New formula as suggested by Don is up, see: http://www.top-5000.nl/motest2.htm

First results at: http://www.top-5000.nl/moresu2.htm

I took the liberty to use Don's and Peter's posted numbers. If they are not good please fill in the form or lemme know in another way.

-------

We can do a third and last test later that deals with nodes that get no A/B at all.

bob · Post by **bob** » Fri May 31, 2013 1:28 am

Rebel wrote:New formula as suggested by Don is up, see: http://www.top-5000.nl/motest2.htm

First results at: http://www.top-5000.nl/moresu2.htm

I took the liberty to use Don's and Peter's posted numbers. If they are not good please fill in the form or lemme know in another way.

-------

We can do a third and last test later that deals with nodes that get no A/B at all.

If we are going to study this, I would suggest a change to the methodology:

(1) fail_high += move_number * move_number;

This tries to differentiate between the case where a program fails high on the 2nd move twice, and the fourth once. In the current test, there is little to differentiate between the two cases, by squaring the number, failing high on the 4th move is way worse...

I suppose that if you want to, you could then compute the average and take the square root of that to approximate the "average" position. The raw number would be just as informative without the sort().
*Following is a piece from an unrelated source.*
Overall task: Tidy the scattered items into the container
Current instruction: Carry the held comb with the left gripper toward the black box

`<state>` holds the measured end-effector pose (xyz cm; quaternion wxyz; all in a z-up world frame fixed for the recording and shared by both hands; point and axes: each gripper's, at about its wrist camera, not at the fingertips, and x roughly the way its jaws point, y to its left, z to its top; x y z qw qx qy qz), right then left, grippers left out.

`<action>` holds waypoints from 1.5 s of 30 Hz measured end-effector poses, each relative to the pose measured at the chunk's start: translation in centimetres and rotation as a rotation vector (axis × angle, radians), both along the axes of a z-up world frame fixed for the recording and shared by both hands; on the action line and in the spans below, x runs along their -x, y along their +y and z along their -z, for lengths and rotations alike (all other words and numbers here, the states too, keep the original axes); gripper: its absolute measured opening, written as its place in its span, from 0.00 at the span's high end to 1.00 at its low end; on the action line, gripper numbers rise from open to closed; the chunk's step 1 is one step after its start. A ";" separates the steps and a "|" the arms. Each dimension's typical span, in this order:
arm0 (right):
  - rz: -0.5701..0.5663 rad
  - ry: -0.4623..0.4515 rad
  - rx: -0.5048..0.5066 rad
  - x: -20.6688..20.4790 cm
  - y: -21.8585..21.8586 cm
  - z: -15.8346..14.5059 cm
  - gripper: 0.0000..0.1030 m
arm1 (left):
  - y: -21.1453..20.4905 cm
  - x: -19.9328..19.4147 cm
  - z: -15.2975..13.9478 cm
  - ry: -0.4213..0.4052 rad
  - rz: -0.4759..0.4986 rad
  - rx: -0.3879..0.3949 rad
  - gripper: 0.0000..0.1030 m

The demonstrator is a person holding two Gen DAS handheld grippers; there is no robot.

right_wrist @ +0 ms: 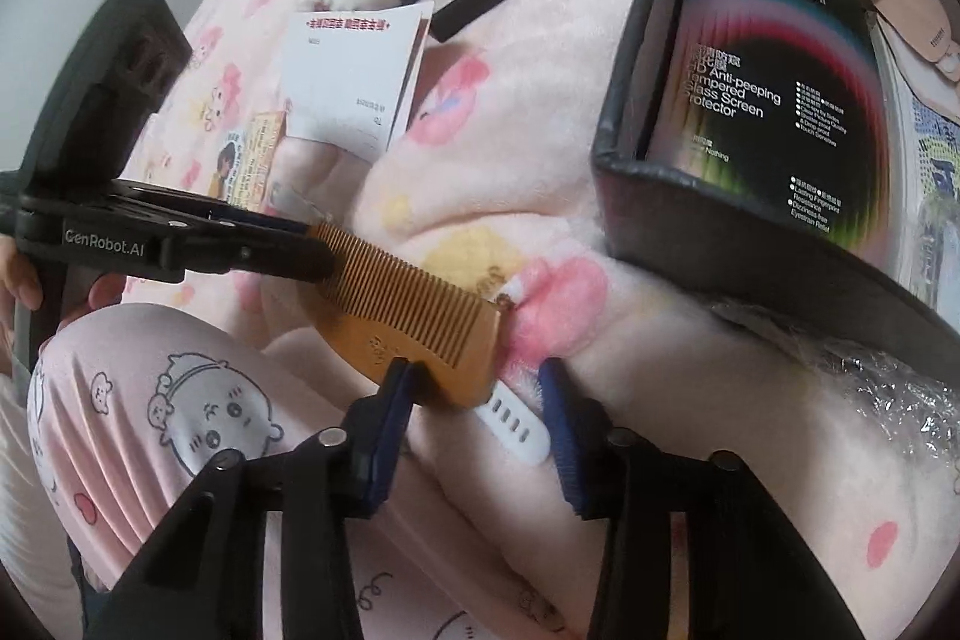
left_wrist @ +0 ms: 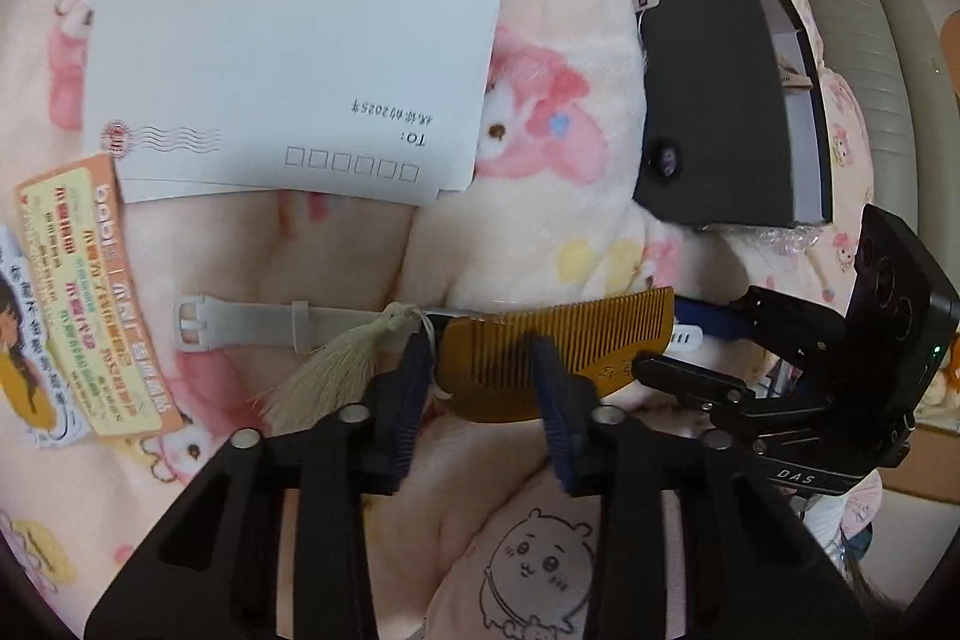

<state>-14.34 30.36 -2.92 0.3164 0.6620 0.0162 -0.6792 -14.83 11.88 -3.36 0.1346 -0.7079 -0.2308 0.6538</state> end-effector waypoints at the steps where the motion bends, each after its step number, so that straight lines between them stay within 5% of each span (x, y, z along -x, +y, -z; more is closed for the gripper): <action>1: 0.001 0.004 0.008 0.0 0.1 -0.2 0.67 | 0.1 -0.1 -0.5 0.008 -0.002 -0.005 0.74; 8: 0.026 0.021 0.023 0.3 0.1 -1.9 0.68 | -0.4 0.4 -2.9 0.063 -0.042 0.071 0.72; 15: 0.067 0.085 0.011 1.0 2.2 -6.7 0.68 | -0.1 1.4 -8.4 0.160 -0.083 0.046 0.71; 28: 0.169 0.167 0.069 2.0 7.5 -14.4 0.68 | 6.9 5.0 -17.5 0.276 -0.078 0.118 0.70; 38: 0.117 0.045 0.041 1.7 7.5 -10.4 0.67 | 7.2 4.5 -13.4 0.225 -0.052 0.106 0.70; 45: 0.193 0.051 -0.031 2.1 7.0 -7.6 0.67 | 5.8 5.5 -7.1 0.147 -0.081 -0.012 0.70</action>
Rebel · Post by **Rebel** » Fri May 31, 2013 12:48 pm

bob wrote:
Rebel wrote:New formula as suggested by Don is up, see: http://www.top-5000.nl/motest2.htm

First results at: http://www.top-5000.nl/moresu2.htm

I took the liberty to use Don's and Peter's posted numbers. If they are not good please fill in the form or lemme know in another way.

-------

We can do a third and last test later that deals with nodes that get no A/B at all.
If we are going to study this, I would suggest a change to the methodology:

(1) fail_high += move_number * move_number;

This tries to differentiate between the case where a program fails high on the 2nd move twice, and the fourth once. In the current test, there is little to differentiate between the two cases, by squaring the number, failing high on the 4th move is way worse...

I suppose that if you want to, you could then compute the average and take the square root of that to approximate the "average" position. The raw number would be just as informative without the sort().

The move_count * move_count makes sense.

There are a couple of more lose ends,

1. If you (like me) have the factor updated every second on the screen you will notice a pattern that after a fail-high at the root during the research and the wider window that comes with it the factor will increase rapidly because many new variants (not in TT) are searched.

2. The same counts for a new iteration searching the best move at the new depth, the factor goes up. While searching the rest of the moves (provided no new best move is found), the factor rapidly goes down.

Meaning, that the 30 seconds limit is highly unreliable, if after 30 seconds you are in the middle of several fail-high's than just 10 positions can influence the overall performance in a negative way. I can only see one good solution, increase the number of positions.

3. There has to be made a decision about the nodes where no A/B is possible. My suggestion using your example code:

Code: Select all

 if ( move_number <= 5 ) fail_high += move_number * move_number;

So first 5 moves only.

And at the end of the move list:

Code: Select all

  fail_high += 36;

Rebel · Post by **Rebel** » Fri May 31, 2013 1:31 pm

8 entries received so for. Results start to make more sense.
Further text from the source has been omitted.